Cost Of An Academic Article: $400K

professor faculty

For years, critics have bemoaned the waste and inefficiency of much of the scholarly research done by business school academics. Now they will have a piece of shocking data that will no doubt resurrect the long-simmering debate.

In a study released today (July 16), two academics from the University of Pennsylvania’s Wharton School of Business estimate that the cost of a single scholarly article written by B-school professors is an astounding $400,000.

“It is shockingly expensive,” concludes Karl Ulrich, the vice dean of innovation at Wharton. “I am a scholar. I do research and am supportive of it. But I had never carefully looked at how much it costs. It’s fantastically expensive. Can we really afford it? And can we compete without it?”

THE ESTIMATE COMES FROM A TEAR DOWN OF THE BUSINESS MODEL OF AN ELITE MBA PROGRAM

Though the estimate is a subordinate point in a report on how technology will impact the elite business schools, it is likely to call into question such large investments at a time when universities are under increasing pressure to lower their costs. The $400,000 number is in a tear down of the business model for elite MBA programs done by Ulrich and Wharton colleague Christian Terwiesch, a professor of operations and information management. It’s an exorbitant number, especially considering that many faculty articles are read only by a limited number of scholars in a discipline and often have little to no value to practicing mangers and leaders.

The finding came about by accident, a result of the authors’ efforts to get at the underlying costs of running an elite business school and how those costs would be impacted by technology. “It cost Wharton $250,000 on our entire MOOC (Massively Open Online Course) activity last year which gets you to about page 12 on a single article,” observes Ulrich. “We better figure out how to articulate the value proposition. It is really important to explicitly fund scholarship and say why it is important.”

Ulrich attributes some of the pressure on schools to do research to rankings which attempt to measure published output by professors. “There is a significant element of that expense being the pursuit of ratings,” he says. “Ratings are really important, especially to the second tier business schools. They look at the BusinessWeek rankings and use those in their tenure promotion analysis. We raise the question is this an artifact or is this, in fact, a casual connection between faculty scholarship and the quality of an education.”

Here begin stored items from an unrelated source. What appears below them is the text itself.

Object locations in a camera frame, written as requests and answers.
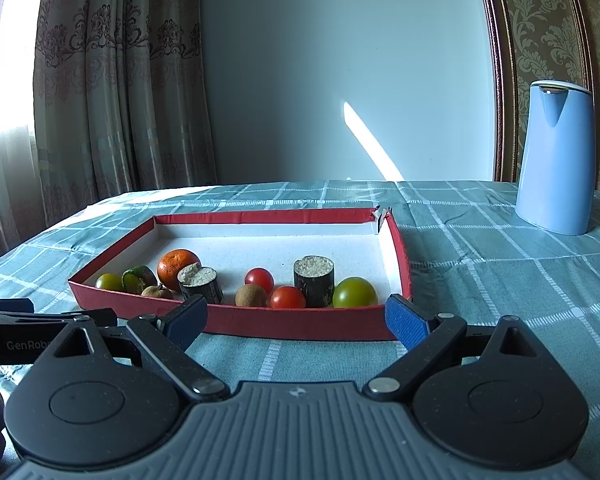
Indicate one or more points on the orange mandarin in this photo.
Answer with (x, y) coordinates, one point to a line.
(176, 266)

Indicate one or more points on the brown wooden wall trim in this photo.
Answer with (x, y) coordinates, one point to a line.
(500, 60)

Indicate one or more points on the large green tomato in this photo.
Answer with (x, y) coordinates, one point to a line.
(355, 293)

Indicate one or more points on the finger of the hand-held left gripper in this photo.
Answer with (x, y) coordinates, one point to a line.
(5, 305)
(105, 318)

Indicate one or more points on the upright sugarcane piece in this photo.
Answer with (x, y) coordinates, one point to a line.
(313, 282)

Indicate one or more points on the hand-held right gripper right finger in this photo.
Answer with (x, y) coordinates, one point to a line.
(405, 320)

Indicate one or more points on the green lime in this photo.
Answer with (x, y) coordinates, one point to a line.
(139, 278)

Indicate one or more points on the small green tomato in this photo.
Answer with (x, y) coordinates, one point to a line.
(108, 282)

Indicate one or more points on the light blue kettle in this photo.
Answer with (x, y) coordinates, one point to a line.
(555, 160)

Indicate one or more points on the red cardboard box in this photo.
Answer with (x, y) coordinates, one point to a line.
(280, 322)

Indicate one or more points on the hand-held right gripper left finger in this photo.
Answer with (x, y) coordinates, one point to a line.
(186, 320)

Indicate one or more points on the patterned beige curtain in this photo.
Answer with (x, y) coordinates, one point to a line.
(105, 85)

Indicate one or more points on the red cherry tomato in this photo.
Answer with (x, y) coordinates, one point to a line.
(259, 278)
(287, 298)

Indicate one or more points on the teal checked tablecloth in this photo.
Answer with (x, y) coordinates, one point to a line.
(480, 285)

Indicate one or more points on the brown longan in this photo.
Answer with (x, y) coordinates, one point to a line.
(156, 292)
(250, 296)

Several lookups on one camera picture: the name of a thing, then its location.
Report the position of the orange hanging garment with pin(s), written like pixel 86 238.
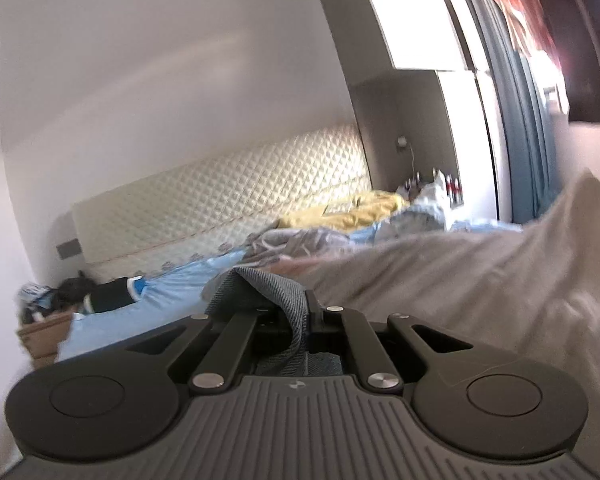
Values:
pixel 510 5

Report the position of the grey wall switch panel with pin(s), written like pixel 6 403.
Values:
pixel 68 249

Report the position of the grey and white wardrobe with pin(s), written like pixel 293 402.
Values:
pixel 420 10

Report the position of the grey duvet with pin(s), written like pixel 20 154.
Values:
pixel 480 285

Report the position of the clear plastic bag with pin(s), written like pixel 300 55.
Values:
pixel 32 291

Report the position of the light blue bed sheet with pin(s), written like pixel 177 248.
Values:
pixel 170 285

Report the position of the grey patterned blanket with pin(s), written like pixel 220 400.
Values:
pixel 292 244

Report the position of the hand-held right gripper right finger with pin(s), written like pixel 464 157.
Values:
pixel 352 341

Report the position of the pile of light clothes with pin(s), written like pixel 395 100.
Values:
pixel 425 205

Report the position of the grey fleece blanket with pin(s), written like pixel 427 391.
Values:
pixel 260 285

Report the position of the red and white bottle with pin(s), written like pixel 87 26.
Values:
pixel 454 188

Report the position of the dark hanging garment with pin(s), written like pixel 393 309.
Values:
pixel 580 50

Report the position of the black and blue pillow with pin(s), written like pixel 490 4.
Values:
pixel 111 298

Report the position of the wooden nightstand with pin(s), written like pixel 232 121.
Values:
pixel 40 338

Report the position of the wall socket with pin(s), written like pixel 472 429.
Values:
pixel 402 142

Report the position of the yellow pillow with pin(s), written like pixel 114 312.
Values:
pixel 345 214

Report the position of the blue curtain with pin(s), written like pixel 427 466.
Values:
pixel 525 135

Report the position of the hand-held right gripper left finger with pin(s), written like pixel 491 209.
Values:
pixel 240 331

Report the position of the cream quilted headboard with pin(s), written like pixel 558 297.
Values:
pixel 205 200

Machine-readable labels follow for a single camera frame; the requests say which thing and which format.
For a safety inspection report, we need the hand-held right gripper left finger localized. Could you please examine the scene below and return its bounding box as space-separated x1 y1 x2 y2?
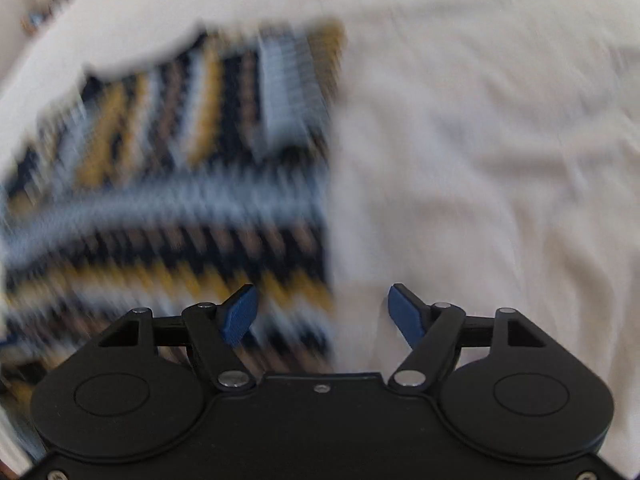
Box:
97 283 260 392

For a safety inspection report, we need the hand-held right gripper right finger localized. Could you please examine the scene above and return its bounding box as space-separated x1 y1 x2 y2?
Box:
387 283 547 394

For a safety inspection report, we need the yellow navy patterned knit sweater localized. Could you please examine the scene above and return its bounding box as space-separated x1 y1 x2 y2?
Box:
0 19 349 466

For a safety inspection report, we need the cream embroidered bedspread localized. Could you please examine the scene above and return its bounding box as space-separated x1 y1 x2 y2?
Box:
0 0 640 480

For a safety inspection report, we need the small blurred dark object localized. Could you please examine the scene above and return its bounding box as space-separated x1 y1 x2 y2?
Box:
21 10 50 36

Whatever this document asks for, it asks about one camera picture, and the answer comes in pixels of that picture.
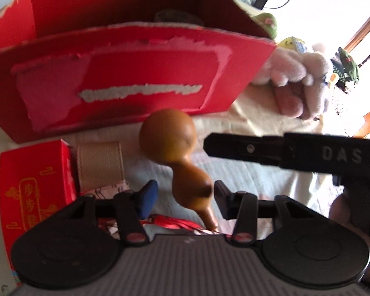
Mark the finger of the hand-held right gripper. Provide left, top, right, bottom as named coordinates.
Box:
left=203, top=132, right=294, bottom=166

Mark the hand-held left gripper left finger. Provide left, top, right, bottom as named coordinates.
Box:
left=66, top=179, right=159, bottom=248

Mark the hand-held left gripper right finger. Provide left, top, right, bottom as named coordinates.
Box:
left=214, top=181, right=306, bottom=248

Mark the brown wooden gourd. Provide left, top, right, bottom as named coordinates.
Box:
left=138, top=109, right=220, bottom=232

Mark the large red cardboard box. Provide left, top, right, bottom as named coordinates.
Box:
left=0, top=0, right=278, bottom=144

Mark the small red gold-printed box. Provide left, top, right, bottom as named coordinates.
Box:
left=0, top=139, right=78, bottom=272

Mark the light green quilted bedsheet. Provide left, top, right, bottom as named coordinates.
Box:
left=0, top=15, right=358, bottom=272

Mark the red ribbon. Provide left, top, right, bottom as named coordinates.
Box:
left=97, top=214, right=217, bottom=235

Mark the floral printed paper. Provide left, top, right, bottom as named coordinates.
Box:
left=79, top=180, right=132, bottom=238

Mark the brown wooden furniture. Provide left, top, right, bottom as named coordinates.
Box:
left=353, top=106, right=370, bottom=140

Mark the beige leather case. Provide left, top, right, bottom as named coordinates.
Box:
left=76, top=141, right=126, bottom=193

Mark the dark green dragon toy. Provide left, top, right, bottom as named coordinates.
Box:
left=328, top=46, right=360, bottom=87

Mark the pink plush toy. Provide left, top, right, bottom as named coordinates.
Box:
left=252, top=41, right=334, bottom=121

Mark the yellow plush toy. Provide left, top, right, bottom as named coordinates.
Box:
left=277, top=36, right=308, bottom=52

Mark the green plush toy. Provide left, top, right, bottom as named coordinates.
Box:
left=252, top=12, right=280, bottom=41

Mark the white printed box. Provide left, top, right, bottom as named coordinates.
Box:
left=0, top=261, right=23, bottom=296

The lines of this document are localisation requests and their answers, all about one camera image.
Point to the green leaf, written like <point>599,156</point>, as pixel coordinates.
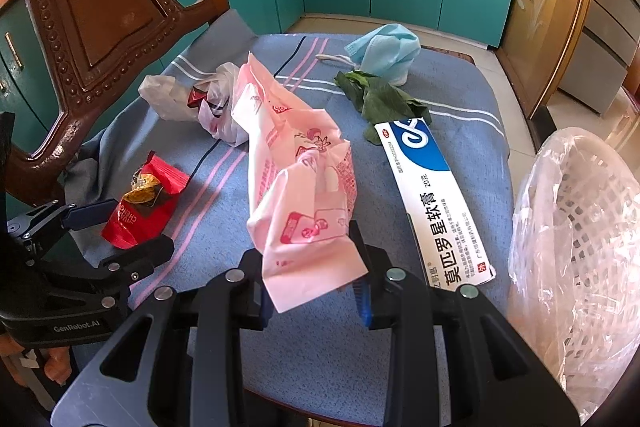
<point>380,102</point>

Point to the red snack wrapper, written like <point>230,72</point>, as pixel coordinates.
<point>135,222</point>

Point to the person's left hand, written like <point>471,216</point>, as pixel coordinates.
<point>57,364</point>

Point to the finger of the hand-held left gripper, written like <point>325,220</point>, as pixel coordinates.
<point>150,249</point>
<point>90,214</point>

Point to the wood framed glass door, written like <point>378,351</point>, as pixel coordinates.
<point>545,7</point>

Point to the silver refrigerator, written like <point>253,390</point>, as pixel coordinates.
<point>605,32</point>

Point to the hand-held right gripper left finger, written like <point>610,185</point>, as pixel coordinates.
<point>252,297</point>

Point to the white plastic bag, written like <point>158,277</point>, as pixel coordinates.
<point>165,97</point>

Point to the carved wooden chair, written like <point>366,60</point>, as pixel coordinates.
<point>115,7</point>

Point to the blue striped cloth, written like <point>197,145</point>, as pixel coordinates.
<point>215,217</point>

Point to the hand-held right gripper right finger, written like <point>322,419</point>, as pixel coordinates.
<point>361,307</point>

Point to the white blue ointment box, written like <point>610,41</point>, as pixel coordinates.
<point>430,197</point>

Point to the white plastic waste basket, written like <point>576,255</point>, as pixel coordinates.
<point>580,227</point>

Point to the pink printed plastic bag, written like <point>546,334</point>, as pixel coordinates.
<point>300,167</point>

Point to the blue face mask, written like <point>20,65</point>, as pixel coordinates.
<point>385,52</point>

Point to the small dark red wrapper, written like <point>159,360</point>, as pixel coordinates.
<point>199,98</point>

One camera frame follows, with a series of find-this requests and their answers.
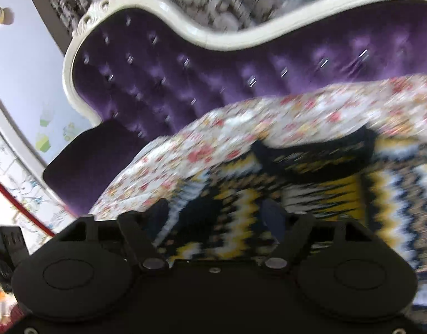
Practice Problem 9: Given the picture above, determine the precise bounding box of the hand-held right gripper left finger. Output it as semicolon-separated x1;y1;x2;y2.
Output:
58;199;169;272

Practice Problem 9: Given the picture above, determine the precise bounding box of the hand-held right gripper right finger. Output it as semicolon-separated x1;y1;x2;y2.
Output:
262;200;369;272

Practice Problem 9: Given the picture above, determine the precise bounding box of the zigzag knit sweater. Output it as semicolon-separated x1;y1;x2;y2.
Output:
152;127;427;321

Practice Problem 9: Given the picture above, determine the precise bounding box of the floral blanket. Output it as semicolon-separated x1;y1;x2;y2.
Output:
90;75;427;223

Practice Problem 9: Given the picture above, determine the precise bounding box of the purple tufted headboard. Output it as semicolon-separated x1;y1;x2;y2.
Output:
43;0;427;218

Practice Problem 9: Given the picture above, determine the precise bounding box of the green wall sticker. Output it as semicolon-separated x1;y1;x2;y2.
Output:
39;102;78;152

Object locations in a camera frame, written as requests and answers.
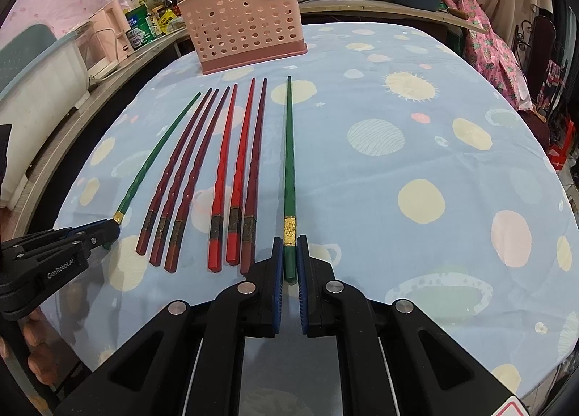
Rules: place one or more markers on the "clear storage box blue lid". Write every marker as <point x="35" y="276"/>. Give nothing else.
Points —
<point x="40" y="81"/>

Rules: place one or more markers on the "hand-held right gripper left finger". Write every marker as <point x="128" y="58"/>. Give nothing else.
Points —
<point x="276" y="289"/>

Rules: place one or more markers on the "green tin can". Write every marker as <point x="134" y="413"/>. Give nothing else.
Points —
<point x="140" y="25"/>

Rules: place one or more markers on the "white blender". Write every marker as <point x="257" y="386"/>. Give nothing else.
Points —
<point x="97" y="54"/>

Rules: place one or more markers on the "yellow packet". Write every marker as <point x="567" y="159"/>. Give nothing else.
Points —
<point x="166" y="19"/>

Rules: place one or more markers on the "red plastic stool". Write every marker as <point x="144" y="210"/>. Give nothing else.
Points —
<point x="561" y="149"/>

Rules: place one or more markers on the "dark red chopstick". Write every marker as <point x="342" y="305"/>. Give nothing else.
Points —
<point x="175" y="248"/>
<point x="249" y="248"/>
<point x="159" y="244"/>
<point x="147" y="235"/>

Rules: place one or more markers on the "pink pineapple print cloth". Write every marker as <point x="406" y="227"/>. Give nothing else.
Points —
<point x="488" y="49"/>

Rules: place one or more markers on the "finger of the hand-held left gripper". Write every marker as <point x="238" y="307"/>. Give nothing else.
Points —
<point x="83" y="231"/>
<point x="106" y="233"/>

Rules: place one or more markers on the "pink perforated utensil basket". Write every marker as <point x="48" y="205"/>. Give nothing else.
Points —
<point x="235" y="27"/>

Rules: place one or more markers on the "pink electric kettle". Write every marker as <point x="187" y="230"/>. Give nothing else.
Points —
<point x="115" y="22"/>

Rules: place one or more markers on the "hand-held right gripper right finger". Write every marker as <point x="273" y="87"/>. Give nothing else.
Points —
<point x="304" y="289"/>

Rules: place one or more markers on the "person's left hand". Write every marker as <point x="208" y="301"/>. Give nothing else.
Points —
<point x="36" y="330"/>

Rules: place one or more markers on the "green chopstick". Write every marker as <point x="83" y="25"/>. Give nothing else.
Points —
<point x="158" y="150"/>
<point x="288" y="172"/>

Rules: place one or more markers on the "dark wooden chair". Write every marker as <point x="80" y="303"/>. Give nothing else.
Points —
<point x="543" y="36"/>

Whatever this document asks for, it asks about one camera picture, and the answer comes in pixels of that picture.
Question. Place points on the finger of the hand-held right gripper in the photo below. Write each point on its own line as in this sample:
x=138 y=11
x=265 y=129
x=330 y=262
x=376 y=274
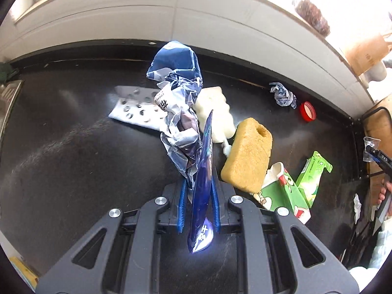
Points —
x=381 y=160

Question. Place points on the silver pill blister pack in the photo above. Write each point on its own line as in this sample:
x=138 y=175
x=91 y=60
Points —
x=134 y=107

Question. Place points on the white squeezed plastic bottle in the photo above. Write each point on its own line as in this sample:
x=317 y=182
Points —
x=214 y=104

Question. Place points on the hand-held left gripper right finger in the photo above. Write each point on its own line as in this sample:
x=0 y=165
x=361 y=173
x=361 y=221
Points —
x=216 y=211

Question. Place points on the light quilted cloth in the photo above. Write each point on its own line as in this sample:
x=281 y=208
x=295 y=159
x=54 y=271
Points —
x=375 y=257

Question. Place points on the plain light green carton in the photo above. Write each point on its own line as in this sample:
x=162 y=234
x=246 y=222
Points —
x=312 y=177

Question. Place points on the wooden cutting board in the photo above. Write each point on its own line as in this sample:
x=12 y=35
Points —
x=381 y=122

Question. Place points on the white ceramic cup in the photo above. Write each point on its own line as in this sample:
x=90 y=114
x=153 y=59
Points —
x=376 y=72

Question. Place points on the crumpled white tissue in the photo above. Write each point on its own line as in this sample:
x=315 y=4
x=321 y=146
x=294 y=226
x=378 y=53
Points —
x=357 y=205

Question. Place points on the red bottle cap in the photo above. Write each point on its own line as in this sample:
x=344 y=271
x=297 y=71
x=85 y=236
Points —
x=303 y=111

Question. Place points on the cartoon print green carton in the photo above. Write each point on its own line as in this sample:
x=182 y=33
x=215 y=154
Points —
x=281 y=193

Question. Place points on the blue foil snack wrapper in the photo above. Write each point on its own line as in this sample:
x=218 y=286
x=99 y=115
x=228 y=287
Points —
x=202 y=190

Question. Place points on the crumpled grey wrapper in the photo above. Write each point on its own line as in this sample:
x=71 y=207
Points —
x=283 y=95

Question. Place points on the crumpled blue white plastic bag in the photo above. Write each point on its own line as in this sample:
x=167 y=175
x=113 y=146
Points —
x=174 y=67

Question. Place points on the yellow sponge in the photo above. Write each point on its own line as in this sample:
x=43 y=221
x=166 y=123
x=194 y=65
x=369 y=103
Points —
x=245 y=156

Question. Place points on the person's right hand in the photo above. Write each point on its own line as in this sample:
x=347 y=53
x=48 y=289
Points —
x=382 y=194

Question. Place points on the open brown cardboard box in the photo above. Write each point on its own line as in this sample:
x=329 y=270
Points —
x=367 y=55

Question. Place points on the clear plastic cup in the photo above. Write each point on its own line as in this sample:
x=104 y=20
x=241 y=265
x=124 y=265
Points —
x=370 y=142

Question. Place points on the stainless steel sink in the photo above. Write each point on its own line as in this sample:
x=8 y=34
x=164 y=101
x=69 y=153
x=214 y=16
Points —
x=9 y=98

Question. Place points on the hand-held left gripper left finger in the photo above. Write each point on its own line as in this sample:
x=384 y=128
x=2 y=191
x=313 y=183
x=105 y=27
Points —
x=181 y=211

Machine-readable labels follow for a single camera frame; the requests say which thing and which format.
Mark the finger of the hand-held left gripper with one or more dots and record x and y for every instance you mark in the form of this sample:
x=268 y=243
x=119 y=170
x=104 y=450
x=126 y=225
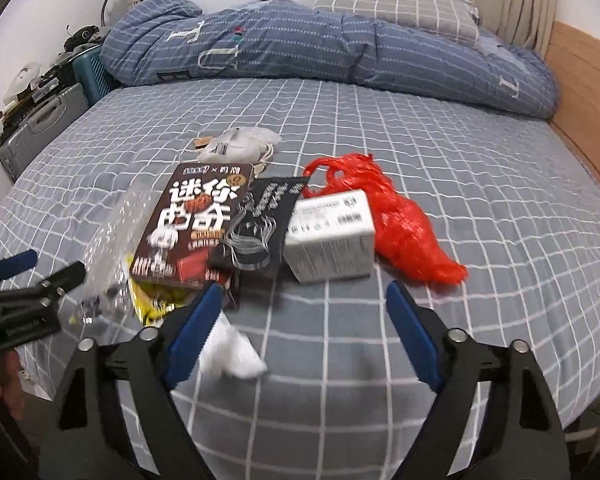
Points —
x=17 y=261
x=62 y=278

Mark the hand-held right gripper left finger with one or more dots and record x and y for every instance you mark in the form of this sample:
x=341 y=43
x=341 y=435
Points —
x=197 y=332

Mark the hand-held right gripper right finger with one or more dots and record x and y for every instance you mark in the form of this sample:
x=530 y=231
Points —
x=414 y=332

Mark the white tissue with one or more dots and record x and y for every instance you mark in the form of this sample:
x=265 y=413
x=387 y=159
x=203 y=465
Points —
x=230 y=355

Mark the clear plastic wrapper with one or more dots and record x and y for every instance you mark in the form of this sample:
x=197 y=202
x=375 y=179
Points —
x=110 y=250

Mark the red plastic bag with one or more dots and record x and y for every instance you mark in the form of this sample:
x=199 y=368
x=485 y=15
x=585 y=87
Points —
x=405 y=230

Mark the brown snack box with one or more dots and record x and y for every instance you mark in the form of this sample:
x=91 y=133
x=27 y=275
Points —
x=195 y=215

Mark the white cardboard box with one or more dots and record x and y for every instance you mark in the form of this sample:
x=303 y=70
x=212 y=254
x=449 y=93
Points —
x=330 y=245

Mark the black packet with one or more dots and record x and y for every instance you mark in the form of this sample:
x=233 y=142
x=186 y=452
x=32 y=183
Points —
x=260 y=225

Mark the person's left hand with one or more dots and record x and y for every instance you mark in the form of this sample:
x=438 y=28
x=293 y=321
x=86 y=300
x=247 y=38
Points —
x=2 y=377

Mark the yellow packet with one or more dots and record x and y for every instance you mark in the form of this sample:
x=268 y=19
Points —
x=152 y=302

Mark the grey suitcase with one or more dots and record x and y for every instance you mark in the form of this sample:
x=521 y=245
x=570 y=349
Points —
x=40 y=125

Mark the white round object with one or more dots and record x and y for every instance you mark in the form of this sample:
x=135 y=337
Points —
x=26 y=79

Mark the small brown tag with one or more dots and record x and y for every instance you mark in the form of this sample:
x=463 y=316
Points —
x=201 y=142

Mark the teal suitcase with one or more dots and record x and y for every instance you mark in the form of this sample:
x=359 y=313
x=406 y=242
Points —
x=92 y=77

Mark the grey checked bed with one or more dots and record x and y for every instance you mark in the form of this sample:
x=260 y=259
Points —
x=380 y=135

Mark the black tangled gadget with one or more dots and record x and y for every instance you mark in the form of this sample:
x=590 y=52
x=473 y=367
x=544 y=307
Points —
x=82 y=36

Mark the wooden headboard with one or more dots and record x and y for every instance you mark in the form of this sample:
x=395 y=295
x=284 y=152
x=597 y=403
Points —
x=585 y=90

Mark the blue striped quilt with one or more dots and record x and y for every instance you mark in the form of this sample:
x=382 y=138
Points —
x=305 y=45

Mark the grey checked pillow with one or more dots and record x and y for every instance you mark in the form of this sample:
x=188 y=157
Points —
x=395 y=5

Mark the beige curtain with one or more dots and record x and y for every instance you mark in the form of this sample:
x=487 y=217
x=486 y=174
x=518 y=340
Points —
x=520 y=0

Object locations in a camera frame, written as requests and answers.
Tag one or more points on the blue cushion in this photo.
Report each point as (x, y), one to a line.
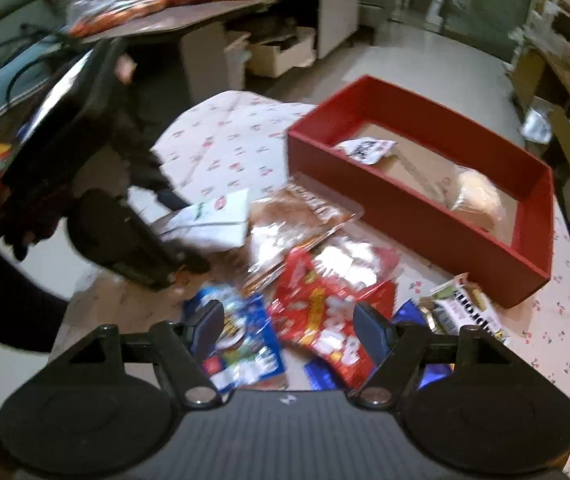
(0, 95)

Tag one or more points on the silver foil bag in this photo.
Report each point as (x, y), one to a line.
(537, 122)

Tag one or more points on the white cabinet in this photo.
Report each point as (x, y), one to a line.
(337, 17)

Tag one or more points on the dark blue wafer packet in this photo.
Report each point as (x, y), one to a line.
(407, 314)

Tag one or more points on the brown top desk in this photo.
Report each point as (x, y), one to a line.
(190, 17)

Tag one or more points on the green white wafer packet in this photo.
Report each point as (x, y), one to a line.
(465, 310)

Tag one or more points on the person's left hand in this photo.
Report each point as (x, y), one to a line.
(27, 237)

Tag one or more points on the blue snack packet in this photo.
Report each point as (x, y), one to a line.
(250, 345)

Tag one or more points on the red cardboard box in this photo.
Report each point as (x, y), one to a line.
(415, 240)

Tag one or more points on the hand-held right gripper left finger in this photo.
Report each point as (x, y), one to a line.
(207, 325)

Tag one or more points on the gold snack packet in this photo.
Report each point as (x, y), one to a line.
(430, 312)

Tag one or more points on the clear bag of orange snacks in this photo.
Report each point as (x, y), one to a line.
(120, 2)

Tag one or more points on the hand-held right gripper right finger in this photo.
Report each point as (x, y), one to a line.
(369, 329)

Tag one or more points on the brown bread packet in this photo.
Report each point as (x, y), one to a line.
(305, 215)

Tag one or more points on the red snack packet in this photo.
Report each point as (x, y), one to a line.
(315, 310)

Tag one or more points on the cherry print tablecloth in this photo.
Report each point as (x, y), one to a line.
(225, 140)

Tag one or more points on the white storage box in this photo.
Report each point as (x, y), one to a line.
(277, 55)

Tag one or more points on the white black print packet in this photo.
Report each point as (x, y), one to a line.
(365, 150)

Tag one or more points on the white snack packet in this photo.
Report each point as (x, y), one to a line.
(215, 225)

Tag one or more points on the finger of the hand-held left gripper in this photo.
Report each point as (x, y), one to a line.
(185, 261)
(152, 175)

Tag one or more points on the clear round cake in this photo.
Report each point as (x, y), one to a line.
(475, 195)

      The Cost of Creating An ‘A’ Journal Article

Source:

Source: Will Video Kill The Classroom Star?

FOCUS ON RESEARCH A RESULT OF A RETHINKING OF BUSINESS SCHOOLS IN THE LATE 1950s

The heavy emphasis on research at many business schools came about in the late 1950s when business education was attacked as having little academic legitimacy. A Ford Foundation report by two economists, Robert Aaron Gordon and James Edwin Howell, tore into business schools for having narrow, trade-focused curricula, employing poorly trained faculty, and using simplistic teaching and research methodologies. The Gordon-Howell report encouraged university officials to invest far more heavily in scholarly research, particularly theory and rigorous analysis. Many schools rushed to embrace that approach, in part to prove they were equal to their university colleagues. Today it is virtually impossible for a professor to gain tenure without being published in several academic journals in his or her discipline.